Indeed the Red Sox not only were the last team to desegregate a dozen years after the Dodgers, the atmosphere of unfriendliness to people of color persisted at Fenway for years thereafter.
I was pleased to support the new owners' diligence in trying to erase this deep stain, which included an early role in launching the drive here to get Robinson his Gold Medal. But the PR got in the way of history last week.
The one person who got it right at the ceremony was a former partner in the Texas Rangers at the dawn of the steroid era -- President Bush, who was the ninth speaker and noted the lineup metaphor. The president correctly observed that the most important point was not that Robinson was the first, but that the intensity of his huge character made it work and changed his teammates, baseball, and the country. The still-amazing story, Bush said, ''shows what one person can do to hold America to account."
The president also was the only big shot to acknowledge the Dodgers, including the now-Los Angeles team's efforts to support the Robinson family foundation, which helps poor kids get through college.
Unlike the Massachusetts politicians, Bush also acknowledged another Massachusetts person -- Frank McCourt, the developer who now owns the Dodgers and has built upon the Dodgers' already well-known devotion to its unique past. At a reception later that day for Robinson's widow and children, McCourt showed class in ignoring the snubs to focus on his understanding of his role as ''steward" of a tradition that includes having shown America the way out of segregation nearly 20 years before it officially acted.
The day's joys were diminished, however, by the news that once again the Hall of Fame had rejected the man who played catcher on the day Jackie Robinson changed history. Gil Hodges went on to become the premier first baseman of baseball's Golden Era and the inspirational manager of the Miracle Mets of 1969.

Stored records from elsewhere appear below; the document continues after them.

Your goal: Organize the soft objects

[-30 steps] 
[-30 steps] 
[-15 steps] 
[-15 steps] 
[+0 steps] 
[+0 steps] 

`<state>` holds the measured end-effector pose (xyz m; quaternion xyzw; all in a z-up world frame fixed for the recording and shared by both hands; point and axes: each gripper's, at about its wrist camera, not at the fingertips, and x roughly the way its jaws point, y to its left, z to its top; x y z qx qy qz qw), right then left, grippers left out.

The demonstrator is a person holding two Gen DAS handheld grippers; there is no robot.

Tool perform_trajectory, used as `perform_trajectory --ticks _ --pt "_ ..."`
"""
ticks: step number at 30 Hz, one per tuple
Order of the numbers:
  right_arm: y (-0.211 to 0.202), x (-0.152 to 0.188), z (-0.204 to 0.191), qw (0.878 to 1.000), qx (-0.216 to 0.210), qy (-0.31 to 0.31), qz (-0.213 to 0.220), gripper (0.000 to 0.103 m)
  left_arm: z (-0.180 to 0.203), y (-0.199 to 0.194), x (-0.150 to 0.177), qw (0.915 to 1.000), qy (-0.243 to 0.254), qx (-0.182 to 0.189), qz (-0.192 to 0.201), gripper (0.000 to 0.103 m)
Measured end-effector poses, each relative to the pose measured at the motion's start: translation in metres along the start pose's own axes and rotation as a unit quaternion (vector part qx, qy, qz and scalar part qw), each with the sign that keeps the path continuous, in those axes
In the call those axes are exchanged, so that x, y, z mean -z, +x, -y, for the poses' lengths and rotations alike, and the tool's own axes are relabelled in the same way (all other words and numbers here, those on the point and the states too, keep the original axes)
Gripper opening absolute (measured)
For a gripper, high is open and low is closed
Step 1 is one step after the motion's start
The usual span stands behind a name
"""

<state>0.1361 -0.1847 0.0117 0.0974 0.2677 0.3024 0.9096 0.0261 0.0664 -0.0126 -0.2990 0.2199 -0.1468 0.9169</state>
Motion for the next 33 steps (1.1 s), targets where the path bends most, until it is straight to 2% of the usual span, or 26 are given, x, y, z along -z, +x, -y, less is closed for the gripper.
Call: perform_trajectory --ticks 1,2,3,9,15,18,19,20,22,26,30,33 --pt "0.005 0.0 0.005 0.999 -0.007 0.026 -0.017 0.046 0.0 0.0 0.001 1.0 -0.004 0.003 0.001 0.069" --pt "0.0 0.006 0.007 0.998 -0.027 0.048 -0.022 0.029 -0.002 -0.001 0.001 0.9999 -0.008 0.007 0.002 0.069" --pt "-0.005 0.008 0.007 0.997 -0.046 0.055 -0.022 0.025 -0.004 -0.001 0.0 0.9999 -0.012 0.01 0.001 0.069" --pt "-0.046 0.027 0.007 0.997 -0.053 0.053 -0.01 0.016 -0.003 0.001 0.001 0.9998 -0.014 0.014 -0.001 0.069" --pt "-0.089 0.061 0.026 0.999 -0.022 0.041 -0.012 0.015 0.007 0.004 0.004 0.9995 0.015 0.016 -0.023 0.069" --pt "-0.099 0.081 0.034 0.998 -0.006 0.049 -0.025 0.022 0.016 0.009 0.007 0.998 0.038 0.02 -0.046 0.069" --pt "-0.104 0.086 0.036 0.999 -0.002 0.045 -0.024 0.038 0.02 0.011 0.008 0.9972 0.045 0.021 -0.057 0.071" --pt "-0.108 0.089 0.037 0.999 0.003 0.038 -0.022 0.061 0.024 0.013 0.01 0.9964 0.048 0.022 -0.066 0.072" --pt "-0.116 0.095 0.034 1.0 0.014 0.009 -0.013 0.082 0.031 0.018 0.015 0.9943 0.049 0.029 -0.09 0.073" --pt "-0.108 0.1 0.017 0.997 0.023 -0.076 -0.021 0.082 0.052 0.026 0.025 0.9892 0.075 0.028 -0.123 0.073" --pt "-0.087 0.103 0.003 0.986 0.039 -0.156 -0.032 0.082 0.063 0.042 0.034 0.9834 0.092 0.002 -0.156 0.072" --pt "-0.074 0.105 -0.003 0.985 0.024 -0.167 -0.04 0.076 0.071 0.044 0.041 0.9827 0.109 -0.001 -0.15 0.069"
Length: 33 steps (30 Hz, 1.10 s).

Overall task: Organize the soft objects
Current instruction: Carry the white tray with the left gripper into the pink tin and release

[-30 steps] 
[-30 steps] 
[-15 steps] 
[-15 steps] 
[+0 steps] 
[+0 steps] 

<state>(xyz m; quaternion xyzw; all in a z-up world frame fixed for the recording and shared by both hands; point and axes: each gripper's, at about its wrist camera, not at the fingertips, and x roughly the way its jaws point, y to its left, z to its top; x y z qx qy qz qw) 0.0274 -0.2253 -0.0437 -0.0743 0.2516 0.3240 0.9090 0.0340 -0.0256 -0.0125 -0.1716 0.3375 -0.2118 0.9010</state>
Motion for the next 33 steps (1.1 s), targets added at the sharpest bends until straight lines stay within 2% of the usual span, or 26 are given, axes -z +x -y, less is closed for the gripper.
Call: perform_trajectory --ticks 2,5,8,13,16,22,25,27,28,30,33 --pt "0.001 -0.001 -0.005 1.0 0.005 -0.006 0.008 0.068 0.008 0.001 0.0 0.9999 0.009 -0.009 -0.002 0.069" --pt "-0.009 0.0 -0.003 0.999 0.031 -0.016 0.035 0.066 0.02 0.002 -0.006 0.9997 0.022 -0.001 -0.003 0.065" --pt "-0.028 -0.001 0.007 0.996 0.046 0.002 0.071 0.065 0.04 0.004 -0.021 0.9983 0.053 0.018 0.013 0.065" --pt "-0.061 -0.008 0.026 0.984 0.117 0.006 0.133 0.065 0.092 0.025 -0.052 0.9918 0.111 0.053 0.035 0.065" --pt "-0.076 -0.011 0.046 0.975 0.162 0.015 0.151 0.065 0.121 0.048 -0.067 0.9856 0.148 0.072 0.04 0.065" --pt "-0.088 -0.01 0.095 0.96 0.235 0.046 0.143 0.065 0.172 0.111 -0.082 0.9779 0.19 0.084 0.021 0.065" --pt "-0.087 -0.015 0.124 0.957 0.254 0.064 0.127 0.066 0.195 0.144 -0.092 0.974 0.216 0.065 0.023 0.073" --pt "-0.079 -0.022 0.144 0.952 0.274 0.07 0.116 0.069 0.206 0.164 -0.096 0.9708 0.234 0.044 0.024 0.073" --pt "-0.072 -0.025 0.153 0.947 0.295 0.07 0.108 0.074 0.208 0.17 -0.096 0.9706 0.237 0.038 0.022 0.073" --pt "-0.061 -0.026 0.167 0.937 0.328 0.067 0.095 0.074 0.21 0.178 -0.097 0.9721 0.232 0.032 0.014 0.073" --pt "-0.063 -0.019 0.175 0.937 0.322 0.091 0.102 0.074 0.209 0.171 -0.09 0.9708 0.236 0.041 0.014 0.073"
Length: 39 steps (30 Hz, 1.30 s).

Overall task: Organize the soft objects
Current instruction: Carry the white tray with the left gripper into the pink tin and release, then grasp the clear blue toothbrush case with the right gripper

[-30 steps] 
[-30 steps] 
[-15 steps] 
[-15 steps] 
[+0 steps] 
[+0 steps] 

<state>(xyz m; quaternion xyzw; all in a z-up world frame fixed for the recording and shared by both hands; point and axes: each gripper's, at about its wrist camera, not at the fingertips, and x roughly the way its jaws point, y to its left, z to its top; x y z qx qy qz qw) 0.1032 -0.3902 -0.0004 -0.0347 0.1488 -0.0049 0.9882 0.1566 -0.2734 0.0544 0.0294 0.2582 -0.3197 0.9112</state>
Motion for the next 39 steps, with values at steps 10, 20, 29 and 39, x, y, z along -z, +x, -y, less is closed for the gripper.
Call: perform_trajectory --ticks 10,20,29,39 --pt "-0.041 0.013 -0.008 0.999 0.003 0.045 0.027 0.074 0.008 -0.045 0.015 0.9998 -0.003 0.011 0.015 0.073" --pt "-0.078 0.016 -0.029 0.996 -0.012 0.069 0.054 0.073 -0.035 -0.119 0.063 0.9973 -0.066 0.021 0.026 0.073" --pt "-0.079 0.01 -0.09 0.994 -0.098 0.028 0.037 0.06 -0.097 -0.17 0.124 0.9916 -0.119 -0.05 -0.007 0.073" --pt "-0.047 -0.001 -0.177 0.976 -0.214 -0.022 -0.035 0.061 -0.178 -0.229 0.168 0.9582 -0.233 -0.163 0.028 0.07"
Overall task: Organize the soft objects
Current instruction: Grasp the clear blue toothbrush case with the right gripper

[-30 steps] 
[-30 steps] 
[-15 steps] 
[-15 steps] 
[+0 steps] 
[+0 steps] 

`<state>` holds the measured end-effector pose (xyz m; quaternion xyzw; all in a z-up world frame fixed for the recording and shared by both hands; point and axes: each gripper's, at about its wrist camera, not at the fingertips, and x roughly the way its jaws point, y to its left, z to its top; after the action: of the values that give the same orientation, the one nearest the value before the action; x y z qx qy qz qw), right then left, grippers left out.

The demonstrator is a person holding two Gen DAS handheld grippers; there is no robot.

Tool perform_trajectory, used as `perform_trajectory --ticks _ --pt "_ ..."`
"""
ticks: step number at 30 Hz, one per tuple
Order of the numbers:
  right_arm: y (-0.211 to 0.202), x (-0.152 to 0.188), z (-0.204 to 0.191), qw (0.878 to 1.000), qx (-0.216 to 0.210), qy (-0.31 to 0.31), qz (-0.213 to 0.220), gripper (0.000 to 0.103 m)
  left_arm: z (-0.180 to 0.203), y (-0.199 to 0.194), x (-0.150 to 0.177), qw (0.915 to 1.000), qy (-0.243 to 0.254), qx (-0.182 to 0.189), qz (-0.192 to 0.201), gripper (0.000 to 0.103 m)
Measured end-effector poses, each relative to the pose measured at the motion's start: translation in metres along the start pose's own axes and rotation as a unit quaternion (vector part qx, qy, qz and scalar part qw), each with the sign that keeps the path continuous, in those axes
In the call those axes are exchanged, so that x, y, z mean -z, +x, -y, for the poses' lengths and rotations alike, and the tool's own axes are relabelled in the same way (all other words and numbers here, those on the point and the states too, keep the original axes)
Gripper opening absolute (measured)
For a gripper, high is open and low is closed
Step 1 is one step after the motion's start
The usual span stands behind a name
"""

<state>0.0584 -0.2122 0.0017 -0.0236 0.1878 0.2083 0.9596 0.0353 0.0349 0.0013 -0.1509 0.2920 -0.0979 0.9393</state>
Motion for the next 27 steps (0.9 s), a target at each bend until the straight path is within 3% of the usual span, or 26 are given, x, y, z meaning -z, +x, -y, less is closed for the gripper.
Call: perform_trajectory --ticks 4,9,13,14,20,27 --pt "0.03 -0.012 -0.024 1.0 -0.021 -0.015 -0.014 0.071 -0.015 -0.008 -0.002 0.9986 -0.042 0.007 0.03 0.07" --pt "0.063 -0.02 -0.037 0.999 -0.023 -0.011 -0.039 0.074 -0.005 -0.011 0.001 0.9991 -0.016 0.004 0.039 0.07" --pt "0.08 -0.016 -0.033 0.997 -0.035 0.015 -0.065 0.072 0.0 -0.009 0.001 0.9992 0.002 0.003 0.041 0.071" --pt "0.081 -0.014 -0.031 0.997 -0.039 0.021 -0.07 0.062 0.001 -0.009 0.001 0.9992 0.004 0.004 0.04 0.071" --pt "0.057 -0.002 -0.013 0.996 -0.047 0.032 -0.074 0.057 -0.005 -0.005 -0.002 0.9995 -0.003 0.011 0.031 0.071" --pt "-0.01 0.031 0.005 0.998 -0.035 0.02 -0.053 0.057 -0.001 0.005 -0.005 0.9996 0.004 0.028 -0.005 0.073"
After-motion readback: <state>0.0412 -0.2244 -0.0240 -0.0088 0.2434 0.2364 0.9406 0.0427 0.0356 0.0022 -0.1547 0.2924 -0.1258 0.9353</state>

Hodges was not alone in rejection this week by the establishment's so-called Veterans Committee -- Tony Oliva of the Minnesota Twins, Ron Santo of the Chicago Cubs, Maury Wills of the LA Dodgers, and Curt Flood of the Cardinals are some of the others ignored again.
Part of the magic that baseball still has in this era of TV football and NASCAR is the sense of generation-connecting history it exudes. Sometimes, as with Jackie Robinson, baseball gets it sort of right. But ignoring people who built the modern game without press agents and zillion-dollar contracts is self-defeating. As we used to say in Brooklyn, Wait'll next year.